0:29:45 Ryan: I’m curious. A lot of our customers, they work in that backlog, they do a weekly backlog review, they do a retrospective at the end of every single week. We’ve also talked to a few of our customers that said that what they do is they allocate, let’s call it, 10% of the time, as just un-allocated. No, I’m… No, don’t do it. [chuckle]
0:30:07 GW: No, no.
0:30:08 JA: That’s not a best practice. It’s a good starting point because you’re so reactive, it’s hard to gain control, but as you get better at it, you shouldn’t allot for any of that.
0:30:18 GW: You don’t plan to have emergencies.
0:30:20 JA: Yeah.
0:30:20 Ryan: Yeah. Fair point, you don’t plan for emergencies, but they happen, right?
0:30:28 JA: They can.
0:30:28 GW: They do, so here’s why, Ryan. You’re gonna schedule… Let’s say you’re scheduling 100% of your time, and you only are getting 85% done. That 15% you can run a report on what didn’t I do that I said I was gonna do? And what did I do that meant I couldn’t do this? And now I analyze this and determine were they really emergencies or not? If I’m only scheduling 85 and I’m hitting 85, am I ever gonna look at that?
0:31:00 Ryan: Probably not.
0:31:00 GW: So, I’m never getting better.
0:31:01 Ryan: Absolutely. I think what I’m hearing from you, is that push towards 100% is the push towards excellent. You might not always hit that 100% compliance, but at least that’ll give you the reporting structure to analyze what happened so that you can improve.

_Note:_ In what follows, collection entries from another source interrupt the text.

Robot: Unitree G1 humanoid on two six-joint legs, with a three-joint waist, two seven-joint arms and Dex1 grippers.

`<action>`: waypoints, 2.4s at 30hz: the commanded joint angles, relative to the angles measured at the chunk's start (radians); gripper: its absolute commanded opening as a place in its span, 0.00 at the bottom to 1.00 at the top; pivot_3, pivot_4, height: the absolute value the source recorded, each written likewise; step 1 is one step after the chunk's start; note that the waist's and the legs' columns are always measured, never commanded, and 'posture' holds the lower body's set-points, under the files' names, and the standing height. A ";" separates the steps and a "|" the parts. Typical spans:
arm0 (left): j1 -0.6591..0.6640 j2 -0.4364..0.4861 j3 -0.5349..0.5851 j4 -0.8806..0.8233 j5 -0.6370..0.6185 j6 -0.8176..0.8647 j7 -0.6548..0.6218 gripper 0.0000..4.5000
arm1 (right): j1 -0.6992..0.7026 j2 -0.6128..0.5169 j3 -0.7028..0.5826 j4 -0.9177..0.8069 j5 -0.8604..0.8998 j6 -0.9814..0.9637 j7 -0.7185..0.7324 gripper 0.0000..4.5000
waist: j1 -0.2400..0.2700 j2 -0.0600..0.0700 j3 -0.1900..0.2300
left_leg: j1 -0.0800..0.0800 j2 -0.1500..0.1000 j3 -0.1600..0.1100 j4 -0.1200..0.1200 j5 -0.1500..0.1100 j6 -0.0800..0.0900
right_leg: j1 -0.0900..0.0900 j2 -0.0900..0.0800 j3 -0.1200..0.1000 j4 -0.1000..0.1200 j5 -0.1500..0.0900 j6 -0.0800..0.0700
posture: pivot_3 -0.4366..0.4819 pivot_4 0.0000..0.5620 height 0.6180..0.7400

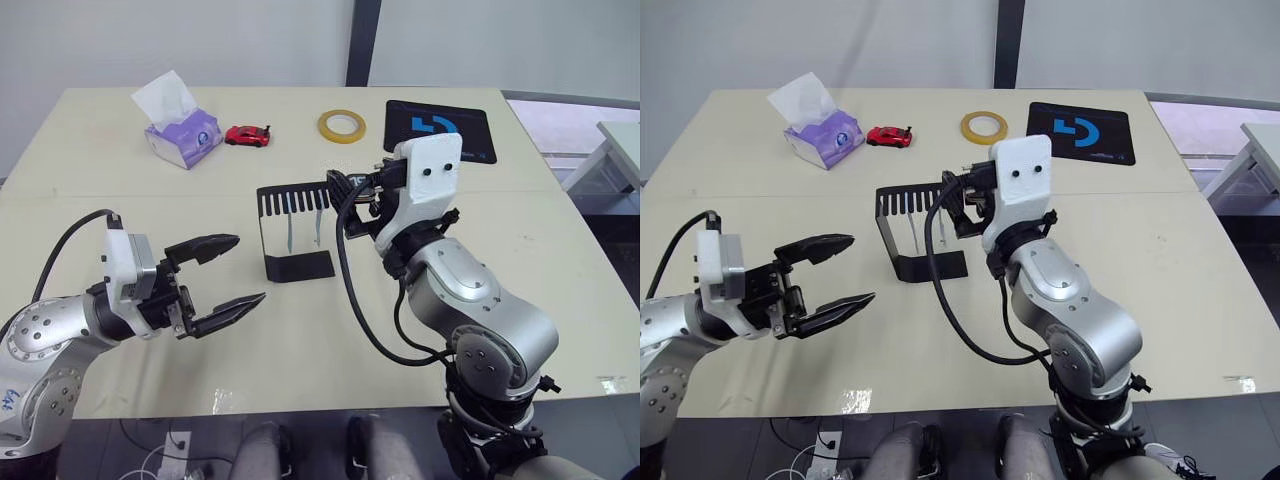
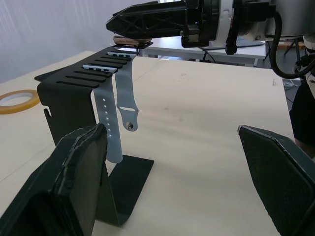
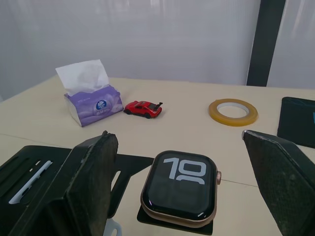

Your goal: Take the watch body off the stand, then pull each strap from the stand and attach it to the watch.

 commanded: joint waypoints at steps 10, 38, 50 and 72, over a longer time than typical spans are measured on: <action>-0.005 0.031 0.036 -0.063 -0.033 0.004 -0.012 1.00 | 0.002 0.059 -0.010 0.016 -0.064 -0.019 0.015 0.96 | -0.002 0.000 0.000 | 0.000 0.000 0.000 -0.001 0.000 0.000 | -0.001 0.000 0.000 -0.001 0.000 0.000 | 0.48 0.27 1.00; -0.005 0.019 0.039 -0.045 -0.010 -0.015 0.001 1.00 | -0.009 0.072 -0.020 0.028 -0.097 -0.091 0.102 0.38 | -0.006 0.000 0.000 | 0.000 0.000 0.000 -0.012 0.003 -0.003 | -0.002 -0.002 0.000 -0.008 0.000 -0.001 | 0.48 0.27 1.00; 0.000 -0.003 0.029 -0.035 0.013 -0.043 0.007 1.00 | -0.017 0.009 -0.098 -0.020 -0.085 -0.189 0.201 0.38 | -0.023 0.000 0.000 | 0.000 0.000 0.000 -0.013 0.003 -0.004 | -0.002 0.000 0.000 -0.008 0.000 -0.001 | 0.48 0.27 1.00; 0.018 -0.072 -0.176 -0.065 0.071 -0.142 -0.116 1.00 | 0.655 -0.240 -0.295 0.233 -0.180 -0.660 0.445 0.38 | -0.019 0.000 0.000 | 0.002 -0.002 0.001 -0.013 0.005 -0.002 | 0.000 0.002 0.002 -0.011 0.000 0.000 | 0.48 0.27 1.00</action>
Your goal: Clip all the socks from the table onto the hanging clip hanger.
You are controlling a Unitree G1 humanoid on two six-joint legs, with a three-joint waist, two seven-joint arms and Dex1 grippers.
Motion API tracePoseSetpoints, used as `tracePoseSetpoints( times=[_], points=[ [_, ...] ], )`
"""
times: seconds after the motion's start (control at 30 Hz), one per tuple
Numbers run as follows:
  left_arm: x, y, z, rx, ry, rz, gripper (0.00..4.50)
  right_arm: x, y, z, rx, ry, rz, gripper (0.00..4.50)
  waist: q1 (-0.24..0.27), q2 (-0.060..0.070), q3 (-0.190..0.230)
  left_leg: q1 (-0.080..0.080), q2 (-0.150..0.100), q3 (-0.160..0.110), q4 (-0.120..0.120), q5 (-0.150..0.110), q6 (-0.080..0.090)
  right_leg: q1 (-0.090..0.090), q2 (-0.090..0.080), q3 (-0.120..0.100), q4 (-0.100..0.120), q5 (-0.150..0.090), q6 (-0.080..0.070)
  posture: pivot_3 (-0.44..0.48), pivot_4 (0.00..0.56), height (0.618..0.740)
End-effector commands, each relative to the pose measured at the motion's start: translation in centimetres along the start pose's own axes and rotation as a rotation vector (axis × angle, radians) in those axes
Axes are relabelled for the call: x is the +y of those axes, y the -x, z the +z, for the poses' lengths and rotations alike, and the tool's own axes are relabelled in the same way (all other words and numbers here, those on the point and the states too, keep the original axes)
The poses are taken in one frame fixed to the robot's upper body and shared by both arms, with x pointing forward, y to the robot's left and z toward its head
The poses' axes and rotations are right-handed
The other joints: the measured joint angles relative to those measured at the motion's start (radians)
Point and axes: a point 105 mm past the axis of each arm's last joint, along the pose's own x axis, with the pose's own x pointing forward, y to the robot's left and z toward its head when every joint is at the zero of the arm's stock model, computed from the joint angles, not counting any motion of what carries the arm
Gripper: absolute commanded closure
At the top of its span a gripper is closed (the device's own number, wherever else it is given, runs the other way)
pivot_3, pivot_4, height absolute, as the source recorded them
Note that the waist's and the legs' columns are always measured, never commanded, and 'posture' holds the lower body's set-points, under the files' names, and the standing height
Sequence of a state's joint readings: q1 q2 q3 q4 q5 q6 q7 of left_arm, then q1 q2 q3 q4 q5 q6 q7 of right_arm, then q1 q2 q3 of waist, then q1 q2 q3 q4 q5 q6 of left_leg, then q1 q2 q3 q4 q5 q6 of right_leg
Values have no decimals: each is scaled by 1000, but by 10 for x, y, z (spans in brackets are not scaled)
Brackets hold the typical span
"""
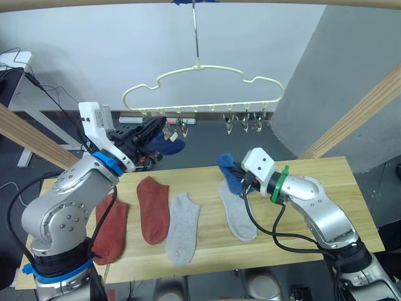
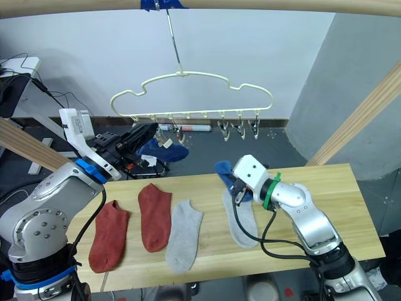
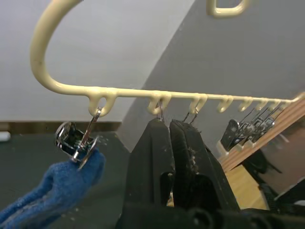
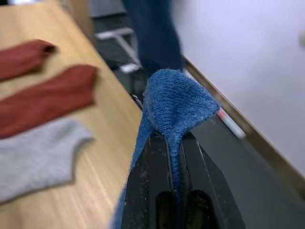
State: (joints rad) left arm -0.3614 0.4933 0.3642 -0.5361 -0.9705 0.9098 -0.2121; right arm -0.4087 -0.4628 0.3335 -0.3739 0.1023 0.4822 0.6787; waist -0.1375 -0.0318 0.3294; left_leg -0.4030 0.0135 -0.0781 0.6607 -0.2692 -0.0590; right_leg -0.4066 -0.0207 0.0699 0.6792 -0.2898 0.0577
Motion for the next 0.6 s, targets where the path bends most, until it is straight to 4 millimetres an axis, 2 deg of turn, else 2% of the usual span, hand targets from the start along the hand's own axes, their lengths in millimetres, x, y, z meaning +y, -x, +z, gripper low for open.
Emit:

0:31:21 JA: It’s a progression. So, one plant I was at, we were reactive about 80% of the time. And when I left two years later, we had two breakdowns a month on 15 lines. So there’s no reason not to schedule 100% of your work, right. But as you get better, you’re gonna start to see the gaps. And then you’re gonna ask questions around some of the work that your maintenance guys are getting called out to, like, “I couldn’t get the machine started, I have to push the button.” That’s not a maintenance issue, that’s an operations issue. When the machine breaks and it doesn’t work anymore, that’s when my guys should be out there executing work. So what you find is a lot of maintenance mechanics are doing the work of operations, trying to fill that gap, and your time is wasted and you’re not getting any of the work that’s important to the asset done. And so, being able to analyze all this stuff, you’re not gonna be able to do it if you don’t schedule 100% of the time.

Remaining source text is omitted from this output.